I believe in the case of economics it is invention that provides the perpetual energy the game needs, fueled by the only infinite resource in the universe: imagination. And so, economists will continue to have job security and devise new transactional models as long as there are those who dream up new inventions and bring new value into the game we’ve been encouraged to call supply and demand.

Let me take this playful and non-scientific argument a step further and explore the notional relationship between economics and technology. Whether invention is driven by a need, a frustration, an inspired dream, or a passion, it invariably results in novel technology. And since there is always more than one inventor around, with every new set of technological inventions unintended interractions result in a non-deterministic game of (emergent) risks and opportunity – regardless of what Wall Street would have you believe, things are utterly unpredictable. And so, many technologies that were intended to solve a certain need or problem, either generate new problems that require new technological inventions, or result in new needs and behaviors around which new services and business models flourish. So technological invention drives the economic perpetual machine without violating the laws of physics since it is fueled by the infinite nature of imagination.

This perpetually generative phenomenon can be divided into physical and virtual components. Technologies that allow humanity to exploit increasingly powerful sources of energy fall under the physical component, as do technologies that provide basic material sustenance to the human predicament – food, shelter, clothes, mobility, physical well-being, etc. The virtual component is represented by technologies that address non-physical human needs – socialization, communication, entertainment, etc. Traditionally, the majority of human labor had to be expanded to address the physical component. The advent of technology that could replace physical human toil created the so called knowledge worker, and the majority of the economic game is increasingly played in the virtual domain. Even so, I do believe the primary value that the perpetual economic game needs, i.e. the new value that justifies the printing of new money, can only come from the physical domain – as an ecample, another social media company may add jobs to the economy, but this only results in the same wealth being split more ways.
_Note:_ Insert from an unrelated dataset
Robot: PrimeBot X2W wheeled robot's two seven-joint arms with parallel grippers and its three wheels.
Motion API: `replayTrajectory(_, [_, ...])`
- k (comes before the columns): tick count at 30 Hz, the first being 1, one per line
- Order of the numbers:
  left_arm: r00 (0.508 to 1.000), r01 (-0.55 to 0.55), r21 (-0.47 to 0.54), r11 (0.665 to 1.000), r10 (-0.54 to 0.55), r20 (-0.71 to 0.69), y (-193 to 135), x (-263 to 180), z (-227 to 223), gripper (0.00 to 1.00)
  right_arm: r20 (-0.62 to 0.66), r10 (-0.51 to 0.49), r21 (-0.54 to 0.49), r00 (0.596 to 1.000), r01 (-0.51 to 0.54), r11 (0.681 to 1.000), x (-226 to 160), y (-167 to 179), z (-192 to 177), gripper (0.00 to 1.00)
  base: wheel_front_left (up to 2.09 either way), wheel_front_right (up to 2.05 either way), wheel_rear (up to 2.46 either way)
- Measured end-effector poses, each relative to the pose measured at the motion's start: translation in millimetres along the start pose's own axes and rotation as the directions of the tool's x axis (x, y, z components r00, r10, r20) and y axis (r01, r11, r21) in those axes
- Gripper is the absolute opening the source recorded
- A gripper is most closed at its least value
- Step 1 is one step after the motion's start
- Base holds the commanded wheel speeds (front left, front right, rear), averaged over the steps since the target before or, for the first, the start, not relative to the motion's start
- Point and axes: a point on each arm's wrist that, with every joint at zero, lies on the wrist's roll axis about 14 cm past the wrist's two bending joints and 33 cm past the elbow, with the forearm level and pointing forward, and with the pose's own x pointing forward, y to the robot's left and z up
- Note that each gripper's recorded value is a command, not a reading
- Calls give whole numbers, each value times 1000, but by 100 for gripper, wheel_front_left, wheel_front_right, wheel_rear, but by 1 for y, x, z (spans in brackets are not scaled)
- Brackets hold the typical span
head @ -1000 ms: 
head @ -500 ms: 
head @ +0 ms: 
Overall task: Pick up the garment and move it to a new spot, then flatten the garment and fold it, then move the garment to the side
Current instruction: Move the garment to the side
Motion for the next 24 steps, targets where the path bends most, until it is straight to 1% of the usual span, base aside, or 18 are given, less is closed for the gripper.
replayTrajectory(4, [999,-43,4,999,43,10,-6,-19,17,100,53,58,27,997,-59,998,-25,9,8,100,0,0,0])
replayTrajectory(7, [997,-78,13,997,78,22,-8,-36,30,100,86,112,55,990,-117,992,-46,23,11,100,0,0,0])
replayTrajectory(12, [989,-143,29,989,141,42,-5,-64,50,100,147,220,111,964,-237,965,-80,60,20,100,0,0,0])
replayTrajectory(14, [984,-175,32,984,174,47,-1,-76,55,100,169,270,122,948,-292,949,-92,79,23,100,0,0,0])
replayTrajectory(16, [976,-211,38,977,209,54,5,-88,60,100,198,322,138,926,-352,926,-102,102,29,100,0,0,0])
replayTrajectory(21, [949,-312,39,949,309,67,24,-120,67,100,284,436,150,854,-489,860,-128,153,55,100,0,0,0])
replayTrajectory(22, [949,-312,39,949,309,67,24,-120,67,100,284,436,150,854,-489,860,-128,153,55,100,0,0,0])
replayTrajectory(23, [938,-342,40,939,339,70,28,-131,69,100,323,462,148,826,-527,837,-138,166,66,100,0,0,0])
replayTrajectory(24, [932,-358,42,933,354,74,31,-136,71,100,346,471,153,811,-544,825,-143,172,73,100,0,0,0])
One can foresee a time in the not too distant future when the technological inventions of a few will make any kind of repetitive labor for the rest unnecessary; all repetitive, non-imaginative human toil, including knowledge work, may be rendered obsolete. So what would be the implications of human labor free technological automation producing material sustenance in excess of the needs of every single individual on this planet? What if new revolutionary energy production technologies render the energy that runs everything else free? Would the transactional foundations on which economic theory is based collapse? Would economics become meaningless with the elimination of the necessity of the traditional view of human labor? Staying with this scenario, what would happen to politics as we know it when social classes differentiated by standard of living are no more? I have also declared that invention is the unlimited source of energy for the economic game, but what would even be the incentive to invent in a society where virtually everything needed for material sustenance becomes free? Would humanity find a new challenge, such as extending the human life-span indefinitely, or colonizing the galaxy? Would the thirst for the ultimate knowledge and truth ensure that human imagination continues to find its place in a post-economic, post-political societal construct? Is economics and politics just a transitory state of affairs for the human predicament, meant as a bridge to ensure a stable transition from the dark ages to an age of reaching for the stars?